THE PROBLEM:
Your answer must hold only the lines below from the line containing "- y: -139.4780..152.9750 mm" through the line containing "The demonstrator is", each reproduced exactly.

========================

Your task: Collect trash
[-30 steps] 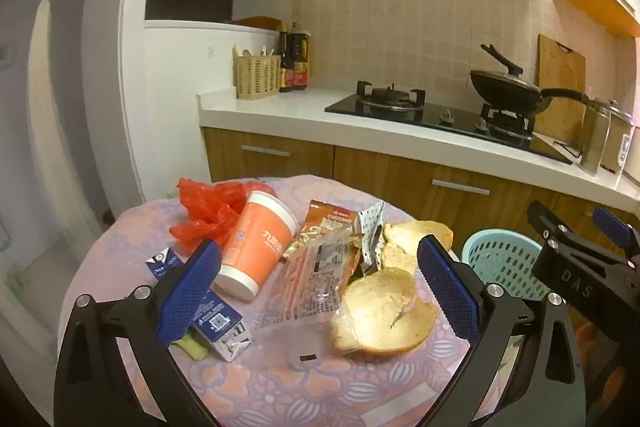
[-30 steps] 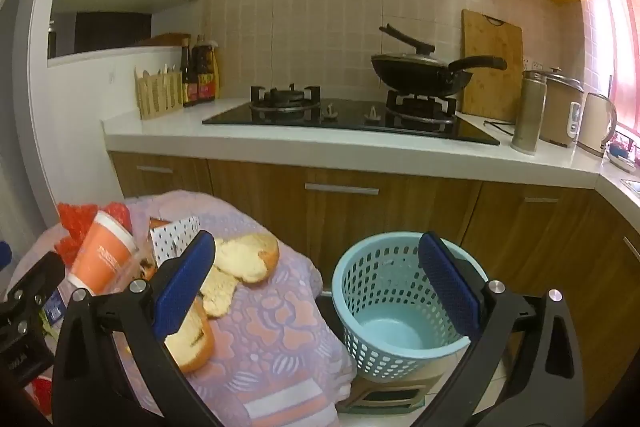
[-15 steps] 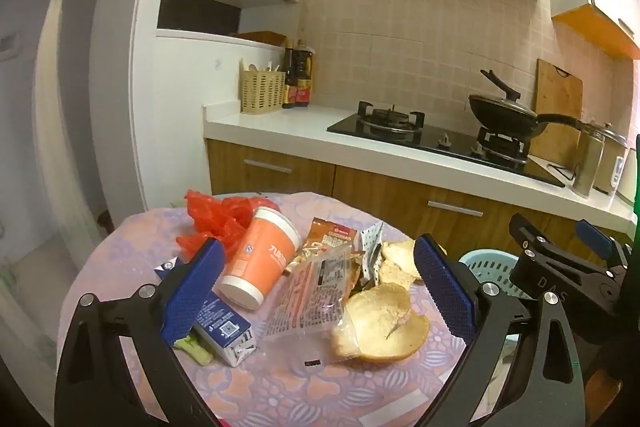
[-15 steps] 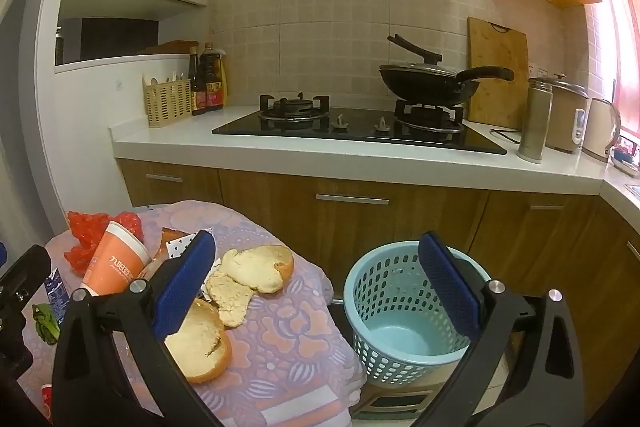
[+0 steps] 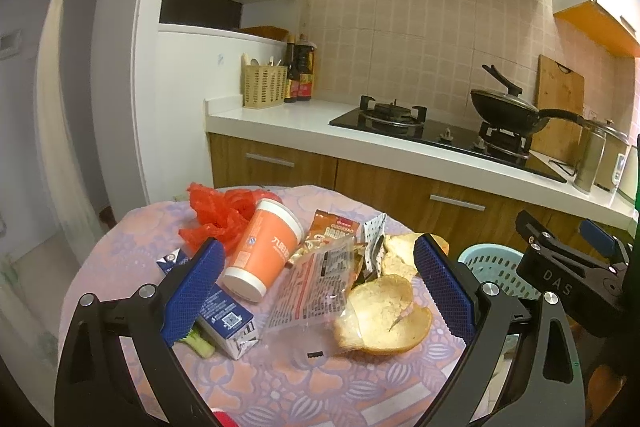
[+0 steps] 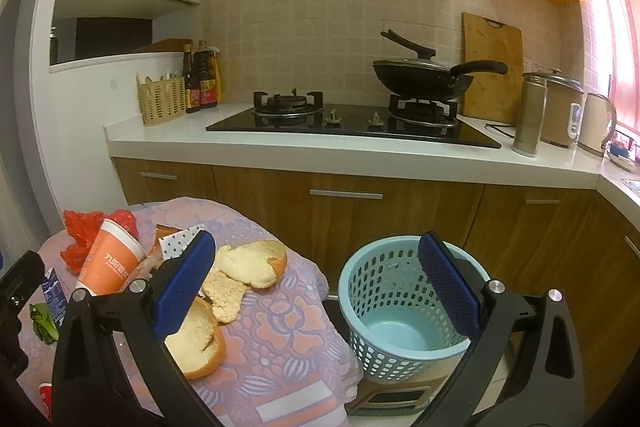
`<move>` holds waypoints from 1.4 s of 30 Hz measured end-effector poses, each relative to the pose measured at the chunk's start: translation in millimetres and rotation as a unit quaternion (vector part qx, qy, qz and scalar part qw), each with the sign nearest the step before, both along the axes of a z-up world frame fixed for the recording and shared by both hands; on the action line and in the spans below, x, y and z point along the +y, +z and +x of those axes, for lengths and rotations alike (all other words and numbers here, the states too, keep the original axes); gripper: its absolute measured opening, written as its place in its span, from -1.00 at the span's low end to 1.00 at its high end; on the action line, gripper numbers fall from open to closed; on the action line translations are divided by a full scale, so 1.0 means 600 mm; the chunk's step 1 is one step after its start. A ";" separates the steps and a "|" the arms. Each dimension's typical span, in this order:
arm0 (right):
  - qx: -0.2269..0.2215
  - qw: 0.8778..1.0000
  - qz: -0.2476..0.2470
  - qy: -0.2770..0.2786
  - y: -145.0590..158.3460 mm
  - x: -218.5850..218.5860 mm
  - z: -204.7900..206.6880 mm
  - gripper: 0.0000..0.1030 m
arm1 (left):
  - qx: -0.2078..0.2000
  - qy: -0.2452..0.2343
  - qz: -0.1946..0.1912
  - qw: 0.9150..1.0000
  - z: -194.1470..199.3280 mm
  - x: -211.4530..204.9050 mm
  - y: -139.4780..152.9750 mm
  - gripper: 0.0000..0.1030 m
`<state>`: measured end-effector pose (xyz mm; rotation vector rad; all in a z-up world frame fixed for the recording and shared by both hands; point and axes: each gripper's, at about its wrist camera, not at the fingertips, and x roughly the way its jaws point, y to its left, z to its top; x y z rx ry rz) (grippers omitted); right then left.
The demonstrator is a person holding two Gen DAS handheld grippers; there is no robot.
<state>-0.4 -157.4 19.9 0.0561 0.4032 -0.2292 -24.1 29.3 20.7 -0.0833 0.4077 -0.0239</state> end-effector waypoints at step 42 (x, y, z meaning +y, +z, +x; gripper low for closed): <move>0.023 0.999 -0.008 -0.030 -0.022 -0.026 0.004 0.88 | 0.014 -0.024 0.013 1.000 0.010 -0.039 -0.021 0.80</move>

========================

THE ANSWER:
  - y: -139.4780..152.9750 mm
  - gripper: 0.0000..0.1030 m
`<state>`: measured end-effector pose (xyz mm; rotation vector rad; all in a z-up world frame fixed for the recording and shared by both hands; point and axes: each gripper's, at about its wrist camera, not at the fingertips, and x roughly the way its jaws point, y to its left, z to its top; x y z rx ry rz) (grippers omitted); right then left.
The demonstrator is a person holding two Gen DAS handheld grippers; there is no robot.

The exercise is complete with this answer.